NoteNextra-origin/content/Math4302/Math4302_L2.md

# Math4302 Modern Algebra (Lecture 2)

## Recall from last lecture

### Binary operations

A binary operation that is not associative but commutative:

Consider $(\mathbb{Z},*)$ where $a*b=|a-b|$.

This is trivially commutative.

But $a=4,b=3,c=1$ gives $(a*b)*c=(4*3)*1=1*1=0$. and $a*(b*c)=4*(3*1)=4*2=2$.

#### Definition for identity element

An element $e\in X$ is called identity element if $a*e=e*a=a$ for all $a\in X$.

### Group

#### Definition of group

A group is a set $G$ with a binary operation $*$ that satisfies the following axioms:

1. Closure: $\forall a,b\in G, a* b\in G$ (automatically guaranteed by definition of binary operation).
2. Associativity: $\forall a,b,c\in G, (a* b)* c=a* (b* c)$.
3. Identity element: $\exists e\in G, \forall a\in G, a* e=e* a=a$.
4. Inverses: $\forall a\in G, \exists a^{-1}\in G, a* a^{-1}=a^{-1}* a=e$.

> [!NOTE]
>
> The inverse of $a$ is unique: If there is $b'\in G$ such that $b'*a=a*b'=e$, then $b=b'$.
>
> Proof:
>
> $b'=b'*e=b'*(a*b)=(b'*a)*b=e*b=b$.
>
> apply the definition of group.

<details>
<summary>Example of group</summary>

$(\mathbb{Z},+)$ is a group.

$(\mathbb{Q},+)$ is a group.

$(\mathbb{R},+)$ is a group.

with identity $0$ and all abelian groups.

---

$(\mathbb{Z},\cdot)$, $\mathbb{Q},\cdot)$, $(\mathbb{R},\cdot)$ are not groups ($0$ has no inverse).

---

We can fix this by removing $0$.

$(\mathbb{Q}\setminus\{0\},\cdot)$, $(\mathbb{R}\setminus\{0\},\cdot)$ are groups.

---

$(\mathbb{Z}\setminus\{0\},\cdot)$ is not a group.

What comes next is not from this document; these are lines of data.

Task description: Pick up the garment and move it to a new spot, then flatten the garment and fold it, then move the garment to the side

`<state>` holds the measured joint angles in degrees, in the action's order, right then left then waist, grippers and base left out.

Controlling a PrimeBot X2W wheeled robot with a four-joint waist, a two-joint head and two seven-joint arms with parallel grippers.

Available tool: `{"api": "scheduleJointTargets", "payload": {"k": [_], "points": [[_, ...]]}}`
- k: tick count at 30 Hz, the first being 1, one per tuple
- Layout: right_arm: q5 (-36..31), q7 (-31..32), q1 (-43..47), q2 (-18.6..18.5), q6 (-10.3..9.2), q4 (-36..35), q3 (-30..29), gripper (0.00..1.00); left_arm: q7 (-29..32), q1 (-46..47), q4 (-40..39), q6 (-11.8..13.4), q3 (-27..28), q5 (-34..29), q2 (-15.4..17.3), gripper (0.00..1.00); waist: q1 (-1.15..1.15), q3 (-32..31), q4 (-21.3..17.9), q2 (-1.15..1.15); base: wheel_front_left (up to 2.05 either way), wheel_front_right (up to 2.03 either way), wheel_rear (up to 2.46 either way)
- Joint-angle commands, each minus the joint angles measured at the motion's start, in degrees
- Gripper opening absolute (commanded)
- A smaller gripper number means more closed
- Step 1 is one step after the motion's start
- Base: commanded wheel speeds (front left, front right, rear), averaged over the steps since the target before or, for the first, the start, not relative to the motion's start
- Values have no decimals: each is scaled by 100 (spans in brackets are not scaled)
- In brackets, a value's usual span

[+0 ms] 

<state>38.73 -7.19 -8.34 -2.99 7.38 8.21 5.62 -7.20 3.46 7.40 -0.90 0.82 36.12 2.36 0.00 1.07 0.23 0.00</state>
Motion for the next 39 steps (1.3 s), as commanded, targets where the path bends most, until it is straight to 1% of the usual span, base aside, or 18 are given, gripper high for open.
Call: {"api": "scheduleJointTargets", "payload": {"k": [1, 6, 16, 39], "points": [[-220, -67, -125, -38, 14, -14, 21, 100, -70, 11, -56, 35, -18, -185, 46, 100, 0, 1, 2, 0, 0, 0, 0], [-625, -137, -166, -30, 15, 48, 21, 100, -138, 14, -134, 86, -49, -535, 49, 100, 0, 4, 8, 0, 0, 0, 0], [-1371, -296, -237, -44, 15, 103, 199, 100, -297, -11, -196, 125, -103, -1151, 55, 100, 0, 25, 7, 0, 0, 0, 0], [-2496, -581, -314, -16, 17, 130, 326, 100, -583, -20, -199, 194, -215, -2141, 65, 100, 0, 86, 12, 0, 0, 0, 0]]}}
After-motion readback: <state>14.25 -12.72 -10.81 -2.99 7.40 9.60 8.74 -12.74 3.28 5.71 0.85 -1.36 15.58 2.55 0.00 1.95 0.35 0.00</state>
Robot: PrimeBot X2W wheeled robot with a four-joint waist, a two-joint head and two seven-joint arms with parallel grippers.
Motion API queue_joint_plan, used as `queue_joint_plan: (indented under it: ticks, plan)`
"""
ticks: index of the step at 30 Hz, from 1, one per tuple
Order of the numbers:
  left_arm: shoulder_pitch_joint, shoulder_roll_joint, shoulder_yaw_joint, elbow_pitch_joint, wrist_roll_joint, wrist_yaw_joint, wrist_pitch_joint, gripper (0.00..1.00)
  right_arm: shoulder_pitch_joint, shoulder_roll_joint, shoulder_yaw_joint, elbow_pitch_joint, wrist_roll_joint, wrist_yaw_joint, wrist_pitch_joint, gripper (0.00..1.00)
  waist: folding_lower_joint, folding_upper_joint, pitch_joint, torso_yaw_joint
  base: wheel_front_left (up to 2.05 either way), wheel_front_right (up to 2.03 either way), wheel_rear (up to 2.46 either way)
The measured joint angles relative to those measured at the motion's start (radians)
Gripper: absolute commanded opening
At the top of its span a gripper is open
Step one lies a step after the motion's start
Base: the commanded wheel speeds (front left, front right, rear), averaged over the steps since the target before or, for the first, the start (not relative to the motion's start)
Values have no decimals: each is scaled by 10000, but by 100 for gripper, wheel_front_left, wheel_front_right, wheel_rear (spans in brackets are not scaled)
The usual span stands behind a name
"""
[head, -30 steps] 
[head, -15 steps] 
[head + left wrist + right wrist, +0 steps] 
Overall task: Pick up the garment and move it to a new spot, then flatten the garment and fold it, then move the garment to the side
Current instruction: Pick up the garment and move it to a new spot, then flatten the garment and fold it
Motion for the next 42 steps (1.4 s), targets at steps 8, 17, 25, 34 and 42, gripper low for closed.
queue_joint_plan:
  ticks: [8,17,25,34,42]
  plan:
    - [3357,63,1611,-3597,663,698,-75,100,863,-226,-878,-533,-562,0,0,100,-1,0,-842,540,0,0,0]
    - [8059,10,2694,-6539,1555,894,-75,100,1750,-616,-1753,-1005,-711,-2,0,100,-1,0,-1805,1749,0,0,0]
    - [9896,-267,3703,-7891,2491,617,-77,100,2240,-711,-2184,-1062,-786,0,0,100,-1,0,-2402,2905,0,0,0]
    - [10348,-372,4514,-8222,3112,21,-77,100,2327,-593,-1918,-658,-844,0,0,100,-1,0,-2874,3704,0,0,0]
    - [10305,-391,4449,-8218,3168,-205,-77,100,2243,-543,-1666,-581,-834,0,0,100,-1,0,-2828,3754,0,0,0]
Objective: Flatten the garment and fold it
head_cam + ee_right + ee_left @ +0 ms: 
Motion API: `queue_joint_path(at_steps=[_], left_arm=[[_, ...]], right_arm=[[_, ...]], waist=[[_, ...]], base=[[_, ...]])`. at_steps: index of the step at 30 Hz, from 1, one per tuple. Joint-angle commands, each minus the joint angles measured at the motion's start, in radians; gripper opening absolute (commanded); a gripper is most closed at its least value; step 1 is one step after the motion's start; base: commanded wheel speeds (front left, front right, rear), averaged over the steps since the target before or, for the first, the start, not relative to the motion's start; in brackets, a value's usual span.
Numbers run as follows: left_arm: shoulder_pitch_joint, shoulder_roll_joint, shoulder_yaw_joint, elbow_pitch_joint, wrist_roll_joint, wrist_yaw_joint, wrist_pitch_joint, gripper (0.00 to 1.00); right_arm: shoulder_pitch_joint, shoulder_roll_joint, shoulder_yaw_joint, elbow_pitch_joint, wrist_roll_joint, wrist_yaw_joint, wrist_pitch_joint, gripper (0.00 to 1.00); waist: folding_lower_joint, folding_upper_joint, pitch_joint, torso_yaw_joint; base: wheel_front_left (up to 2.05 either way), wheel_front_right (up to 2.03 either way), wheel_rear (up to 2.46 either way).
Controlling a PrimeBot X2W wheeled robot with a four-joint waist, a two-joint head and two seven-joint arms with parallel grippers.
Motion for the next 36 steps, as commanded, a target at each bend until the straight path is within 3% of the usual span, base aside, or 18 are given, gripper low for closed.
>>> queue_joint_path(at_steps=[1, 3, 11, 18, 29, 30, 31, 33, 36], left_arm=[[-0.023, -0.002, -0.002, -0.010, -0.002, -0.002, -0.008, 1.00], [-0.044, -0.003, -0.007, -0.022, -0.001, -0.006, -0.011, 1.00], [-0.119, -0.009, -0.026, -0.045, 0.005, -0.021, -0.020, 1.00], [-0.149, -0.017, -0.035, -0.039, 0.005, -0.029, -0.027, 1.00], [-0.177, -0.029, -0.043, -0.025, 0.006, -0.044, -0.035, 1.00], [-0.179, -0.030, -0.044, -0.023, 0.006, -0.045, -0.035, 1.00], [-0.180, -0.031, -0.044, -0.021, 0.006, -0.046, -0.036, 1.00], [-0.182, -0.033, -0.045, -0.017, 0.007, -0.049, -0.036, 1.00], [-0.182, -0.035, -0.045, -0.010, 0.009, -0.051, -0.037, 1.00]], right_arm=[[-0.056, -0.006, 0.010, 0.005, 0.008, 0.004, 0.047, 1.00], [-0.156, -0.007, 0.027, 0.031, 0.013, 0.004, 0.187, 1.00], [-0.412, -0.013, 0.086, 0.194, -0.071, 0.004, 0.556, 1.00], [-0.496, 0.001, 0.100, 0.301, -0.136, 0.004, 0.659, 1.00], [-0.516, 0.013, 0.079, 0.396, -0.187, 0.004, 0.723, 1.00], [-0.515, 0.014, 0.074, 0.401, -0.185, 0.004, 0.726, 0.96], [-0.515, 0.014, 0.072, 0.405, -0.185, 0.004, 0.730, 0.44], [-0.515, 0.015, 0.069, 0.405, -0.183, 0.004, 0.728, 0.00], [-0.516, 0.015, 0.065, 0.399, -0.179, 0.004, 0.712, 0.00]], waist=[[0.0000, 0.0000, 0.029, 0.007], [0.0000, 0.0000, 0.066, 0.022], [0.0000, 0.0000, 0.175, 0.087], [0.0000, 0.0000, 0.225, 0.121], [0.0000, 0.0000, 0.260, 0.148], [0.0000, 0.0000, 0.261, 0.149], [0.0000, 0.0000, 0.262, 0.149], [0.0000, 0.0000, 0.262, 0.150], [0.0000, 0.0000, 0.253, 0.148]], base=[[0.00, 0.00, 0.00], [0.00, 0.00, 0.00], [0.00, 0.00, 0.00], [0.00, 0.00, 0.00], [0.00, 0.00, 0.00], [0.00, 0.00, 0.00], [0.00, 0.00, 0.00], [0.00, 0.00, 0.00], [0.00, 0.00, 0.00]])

$(\mathbb{Z}_+,+)$ is not a group.

---

Consider $S$ be the set of all functions from $\mathbb{R}$ to $\mathbb{R}$.

$(S,+)$

- Identity: $f(x)=0$
- Associativity: $(f+g)(x)=f(x)+g(x)$
- Inverse: $f(x)=-f(x)$

This is a group.

$(S,\circ)$

- Identity: $f(x)=x$
- Associativity: $(f\circ g)(x)=f(g(x))$
- Inverse: not all have inverse...... (functions which are not bijective don't have inverses)

This is not a group.

---

$\operatorname{GL}_(n,\mathbb{R})$: set of $n\times n$ invertible matrices over $\mathbb{R}$.

$(\operatorname{SL}_(n,\mathbb{R}),\cdot)$ where $\cdot$ is matrix multiplication.

- Identity: $I_n$
- Associativity: $(A\cdot B)\cdot C=A\cdot (B\cdot C)$
- Inverse: $(A^{-1})^{-1}=A$

This is a group.

**Matrix multiplication is not generally commutative**, therefore it's not abelian.

</details>

#### Definition of abelian group

A group $(G,*)$ is called abelian if $a* b=b* a$ for all $a,b\in G$. ($*$ is commutative)

#### Properties of group

1. $(a*b)^{-1}=b^{-1}* a^{-1}$

<details>
<summary>Proof</summary>

$(b^{-1}* a^{-1})*(a*b)=b^{-1}* a^{-1}*a*b=b^{-1}* e*b=b*b^{-1}=e$

$(a*b)* (b^{-1}* a^{-1})=a* b*b^{-1}* a^{-1}=a* e*a^{-1}=a*a^{-1}=e$

</details>

2. Cancellation from right and left:

$$
a*b=a*c\implies b=c
$$

$$
b*a=c*a\implies b=c
$$

<details>
<summary>Proof</summary>

$$
\begin{aligned}
    a*b&=a*c\\
    a^{-1}*(a*b)&=a^{-1}*(a*c)\\
    e*b&=e*c\\
    b&=c
\end{aligned}
$$

right cancellation are the same

</details>

> [!NOTE]
>
> This also implies that every row/column of the table representation of the binary operation is distinct.
>
> _If not, suppose $a,b$ have the same row/column, then we can prove $a=b$ using cancellation from right and left._

3. We can solve equations $a*x=b \text{ and } x*a=b
$ uniquely.

$x=a^{-1}* b$, similarly $x=b* a^{-1}$.

### Finite groups

Group with 1 element $\{e\}$.

Group with 2 elements $\{e,a\}$. (example is $(\{-1,1\},\times)$)

And

|*|e|a|
|-|-|-|
|e|e|a|
|a|a|e|

Group with 3 elements $\{e,a,b\}$.

And the possible ways to fill the table are:

|*|e|a|b|
|-|-|-|-|
|e|e|a|b|
|a|a|b|e|
|b|b|e|a|